DATA EXTRACTS —
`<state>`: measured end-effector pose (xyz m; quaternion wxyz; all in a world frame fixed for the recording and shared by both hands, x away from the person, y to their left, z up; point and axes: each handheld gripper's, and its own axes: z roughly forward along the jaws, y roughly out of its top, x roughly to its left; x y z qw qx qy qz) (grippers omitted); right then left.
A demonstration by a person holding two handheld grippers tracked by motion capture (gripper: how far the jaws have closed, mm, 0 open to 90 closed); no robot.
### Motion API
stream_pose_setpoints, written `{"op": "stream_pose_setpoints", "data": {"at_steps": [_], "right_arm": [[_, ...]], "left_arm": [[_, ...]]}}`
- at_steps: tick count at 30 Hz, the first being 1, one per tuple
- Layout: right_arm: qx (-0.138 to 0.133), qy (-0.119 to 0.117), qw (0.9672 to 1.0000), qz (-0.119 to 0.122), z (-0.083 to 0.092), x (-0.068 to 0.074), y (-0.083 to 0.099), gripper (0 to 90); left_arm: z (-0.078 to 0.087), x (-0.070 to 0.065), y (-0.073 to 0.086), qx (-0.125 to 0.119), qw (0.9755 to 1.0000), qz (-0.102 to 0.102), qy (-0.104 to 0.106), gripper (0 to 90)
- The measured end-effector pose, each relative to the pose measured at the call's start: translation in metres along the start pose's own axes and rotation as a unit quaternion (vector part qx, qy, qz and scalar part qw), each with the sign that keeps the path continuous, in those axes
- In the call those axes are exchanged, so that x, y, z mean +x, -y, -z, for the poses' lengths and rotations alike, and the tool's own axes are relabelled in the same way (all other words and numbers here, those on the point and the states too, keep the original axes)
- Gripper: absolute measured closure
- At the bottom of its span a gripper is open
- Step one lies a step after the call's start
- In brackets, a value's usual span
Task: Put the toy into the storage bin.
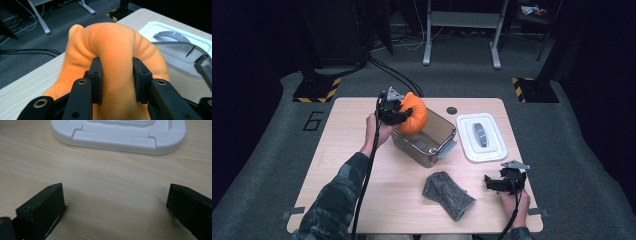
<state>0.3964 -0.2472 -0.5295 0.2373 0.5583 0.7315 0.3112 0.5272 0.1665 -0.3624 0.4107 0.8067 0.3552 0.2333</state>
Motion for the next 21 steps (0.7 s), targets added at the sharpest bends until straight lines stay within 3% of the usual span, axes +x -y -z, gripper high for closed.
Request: {"op": "stream_pose_setpoints", "data": {"at_steps": [13, 21], "right_arm": [[0.000, 0.000, 1.0000, 0.000, 0.000, 0.000, 0.000, 0.7], [0.000, 0.000, 1.0000, 0.000, 0.000, 0.000, 0.000, 0.7]], "left_arm": [[-0.019, -0.002, 0.010, 0.038, 0.9992, -0.002, 0.008, 64.4], [-0.027, -0.004, 0.014, 0.047, 0.9989, 0.003, 0.006, 62.9]]}}
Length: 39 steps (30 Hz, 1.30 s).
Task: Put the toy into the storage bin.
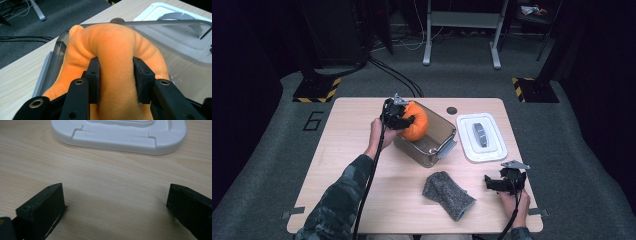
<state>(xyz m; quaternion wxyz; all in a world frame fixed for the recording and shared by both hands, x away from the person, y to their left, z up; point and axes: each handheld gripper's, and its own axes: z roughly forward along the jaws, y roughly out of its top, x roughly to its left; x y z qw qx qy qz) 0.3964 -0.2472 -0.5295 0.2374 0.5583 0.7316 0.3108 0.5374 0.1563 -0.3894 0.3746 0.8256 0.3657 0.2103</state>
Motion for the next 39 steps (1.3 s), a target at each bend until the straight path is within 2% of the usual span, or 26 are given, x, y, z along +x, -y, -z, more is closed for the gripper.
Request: {"op": "stream_pose_setpoints", "data": {"at_steps": [6, 15, 21, 25, 30, 33, 37, 39], "right_arm": [[0.000, 0.000, 1.0000, 0.000, 0.000, 0.000, 0.000, 0.7], [0.000, 0.000, 1.0000, 0.000, 0.000, 0.000, 0.000, 0.7], [0.000, 0.000, 1.0000, 0.000, 0.000, 0.000, 0.000, 0.7], [0.000, 0.000, 1.0000, 0.000, 0.000, 0.000, 0.000, 0.7], [0.000, 0.000, 1.0000, 0.000, 0.000, 0.000, 0.000, 0.7], [0.000, 0.000, 1.0000, 0.000, 0.000, 0.000, 0.000, 0.7], [0.000, 0.000, 1.0000, 0.000, 0.000, 0.000, 0.000, 0.7], [0.000, 0.000, 1.0000, 0.000, 0.000, 0.000, 0.000, 0.7]], "left_arm": [[-0.006, 0.000, 0.003, 0.014, 0.9999, -0.002, 0.001, 61.2], [-0.016, -0.002, 0.005, 0.031, 0.9995, 0.004, 0.004, 58.5], [-0.021, -0.003, 0.006, 0.044, 0.9990, 0.007, 0.005, 53.3], [-0.023, -0.004, 0.006, 0.045, 0.9989, 0.008, 0.004, 47.0], [-0.026, -0.004, 0.007, 0.062, 0.9980, 0.008, 0.006, 38.6], [-0.026, -0.004, 0.006, 0.055, 0.9984, 0.007, 0.004, 36.5], [-0.022, -0.005, 0.004, 0.055, 0.9985, -0.002, 0.006, 28.7], [-0.018, -0.003, 0.004, 0.047, 0.9989, 0.004, 0.005, 24.2]]}}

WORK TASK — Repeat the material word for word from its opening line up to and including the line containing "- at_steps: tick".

YOUR RESPONSE —
`<state>`: measured end-effector pose (xyz m; quaternion wxyz; all in a world frame fixed for the recording and shared by both hands, x away from the person, y to their left, z up; point and axes: each handheld gripper's, and its own axes: z roughly forward along the jaws, y roughly out of its top, x roughly to its left; x y z qw qx qy qz) (grippers omitted); right then left.
A demonstration by a person holding two handheld grippers tracked by motion capture (gripper: how far the jaws have closed, mm, 0 open to 90 closed); no robot.
### Motion API
stream_pose_setpoints, written `{"op": "stream_pose_setpoints", "data": {"at_steps": [_], "right_arm": [[_, ...]], "left_arm": [[_, ...]]}}`
- at_steps: tick count at 30 Hz, the first being 1, one per tuple

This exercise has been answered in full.